Nvidia has become one of the biggest winners of the artificial intelligence (AI) boom, with its graphics processing units, or GPUs, critical to generative AI platforms like OpenAI’s ChatGPT and Google’s Bard, making the company a key supplier for companies trying to build something with AI.

Read more: UK economy returns to growth with 0.2% expansion in April

Moreover, its last quarterly earnings report noted over $2bn in profit in three months. Significantly, the company forecast $11bn in sales for the second quarter of fiscal 2024 alone.

Matt Britzman, equity analyst at Hargreaves Lansdown, recently told Yahoo Finance that Nvidia is arguably the most high-profile benefactor of the recent AI craze.

“Nvidia has long been a leading player in the chip business, traditionally making graphics cards for gaming. But the AI revolution has revealed a new use, and it's much more lucrative. Amped-up versions of its chips are essential for powering AI and machine learning systems – ChatGPT, a popular example, runs on Nvidia chips. These next few quarters will be vital, if competitors don't get their acts together, we could quickly see Nvidia build somewhat of a monopoly in this segment, and that's what investors are hoping for,” he said.

Entain (ENT.L)

Shares in Entain were down nearly 10% on Wednesday putting it at the bottom of the FTSE 100 index after after the betting company announced a deal to buy Poland-based sports betting operator STS holdings.

Late on Tuesday the company said it will pay 24.8 Polish zlotys ($5.97) for each STS share in a £750m ($946m) deal.

It comes as the Ladbroke-owner faces a hefty fine from Her Majesty's Revenue & Customs (HMRC) following a four-year investigation into bribery allegations, relating to a former subsidiary in Turkey.

The sports betting and gaming firm, which owns brands such as bwin, Coral, Ladbrokes, PartyPoker and Sportingbet, said at the beginning of the month that it was in deferred prosecution agreement (DPA) negotiations with the Crown Prosecution Service (CPS) and is working towards achieving a resolution on the HMRC investigation.

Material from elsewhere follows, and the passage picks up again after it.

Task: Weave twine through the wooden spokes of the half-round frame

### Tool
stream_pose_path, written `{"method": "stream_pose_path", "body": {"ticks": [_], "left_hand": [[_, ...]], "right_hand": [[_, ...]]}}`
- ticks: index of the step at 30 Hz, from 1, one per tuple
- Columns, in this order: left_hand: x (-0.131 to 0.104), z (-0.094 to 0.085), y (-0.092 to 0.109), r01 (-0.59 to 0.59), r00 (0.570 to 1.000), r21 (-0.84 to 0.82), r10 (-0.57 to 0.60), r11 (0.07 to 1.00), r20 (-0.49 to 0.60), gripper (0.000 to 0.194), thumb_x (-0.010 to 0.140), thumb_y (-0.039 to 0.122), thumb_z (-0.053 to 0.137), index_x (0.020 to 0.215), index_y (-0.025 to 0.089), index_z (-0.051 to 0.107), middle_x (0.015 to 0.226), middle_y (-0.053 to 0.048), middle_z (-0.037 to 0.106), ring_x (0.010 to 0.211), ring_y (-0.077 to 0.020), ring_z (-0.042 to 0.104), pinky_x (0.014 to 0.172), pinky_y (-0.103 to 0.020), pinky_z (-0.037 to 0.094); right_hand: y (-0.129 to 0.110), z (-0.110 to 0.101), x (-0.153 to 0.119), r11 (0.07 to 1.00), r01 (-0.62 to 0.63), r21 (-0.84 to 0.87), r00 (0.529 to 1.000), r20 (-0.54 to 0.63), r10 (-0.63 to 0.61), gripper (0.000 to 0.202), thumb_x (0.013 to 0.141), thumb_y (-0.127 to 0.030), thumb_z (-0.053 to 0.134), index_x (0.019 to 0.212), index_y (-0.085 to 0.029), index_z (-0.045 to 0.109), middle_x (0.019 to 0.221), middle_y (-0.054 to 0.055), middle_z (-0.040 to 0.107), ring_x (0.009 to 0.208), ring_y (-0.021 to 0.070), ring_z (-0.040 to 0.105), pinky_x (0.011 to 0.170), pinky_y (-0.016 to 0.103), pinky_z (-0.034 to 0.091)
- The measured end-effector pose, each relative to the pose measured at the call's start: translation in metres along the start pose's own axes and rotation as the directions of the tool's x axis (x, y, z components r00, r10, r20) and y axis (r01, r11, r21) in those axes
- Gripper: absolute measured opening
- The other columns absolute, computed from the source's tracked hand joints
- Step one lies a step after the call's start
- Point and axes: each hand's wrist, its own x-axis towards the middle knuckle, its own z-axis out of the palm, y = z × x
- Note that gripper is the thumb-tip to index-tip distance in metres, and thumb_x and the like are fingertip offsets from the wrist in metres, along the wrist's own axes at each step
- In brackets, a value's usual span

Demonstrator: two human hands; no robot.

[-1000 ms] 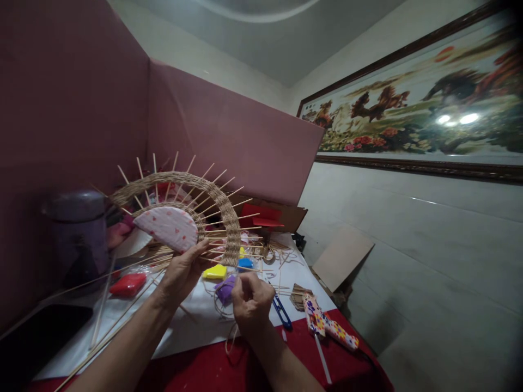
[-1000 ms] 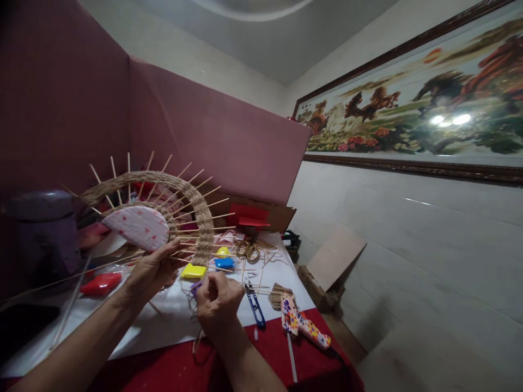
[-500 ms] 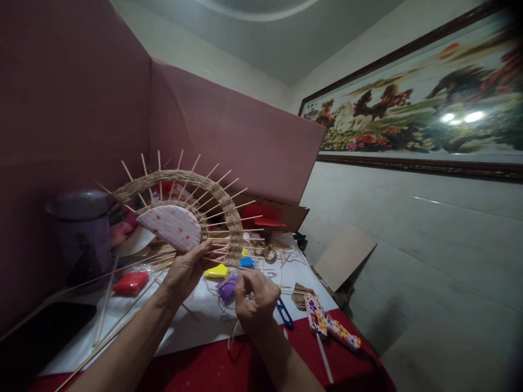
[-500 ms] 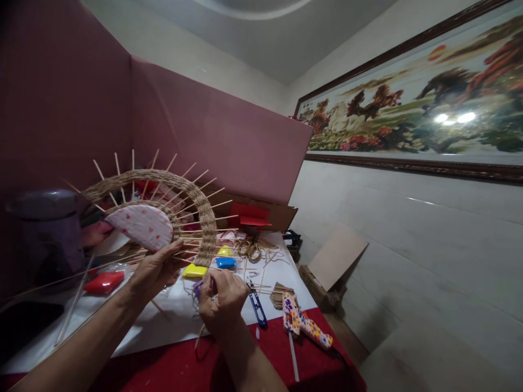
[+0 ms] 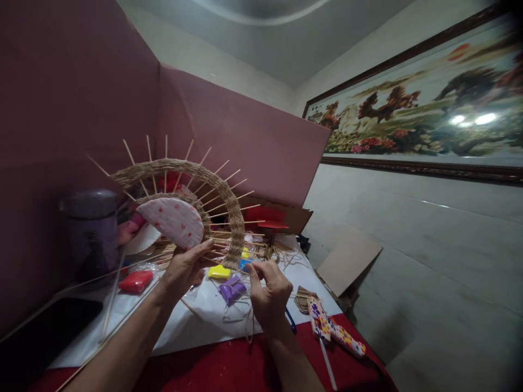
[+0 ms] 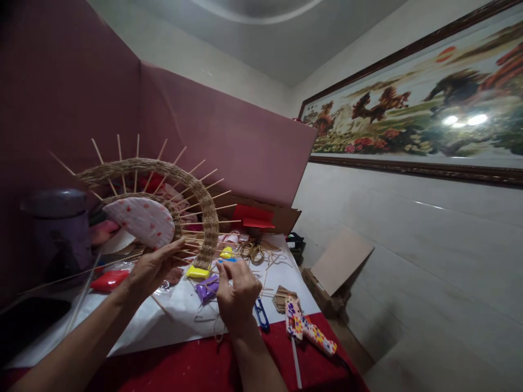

Entertain has acknowledged that historical misconduct involving former third-party suppliers and former employees of the group may have occurred.

"While the company cannot say at this stage what the consequences of the investigation will be, it is likely that they will include a substantial financial penalty which is yet to be determined," the company said in a statement.

Games Workshop Group (GAW.L)

Shares in Games Workshop Group got a boost of nearly 5% in early trade on Wednesday after the company reported that it expects its revenues and profits to grow in the year 28 May 2023.

The board game manufacturer and retailer said in a trading update that it expects revenues to be no less than £440m, up from £387m the year prior. It also said it expects pre-tax profits to be no less than £170m compared to £157m 12 months earlier.

However, it said it expects licensing income to fall by about £3m to £25m.

The company said it has paid roughly £11m in cash payments to staff in recognition of their contribution to the results.

Games Workshop Group also highlighted that it has paid £136m in dividends in the year at 415p per share, compared to £93m at 285p per share.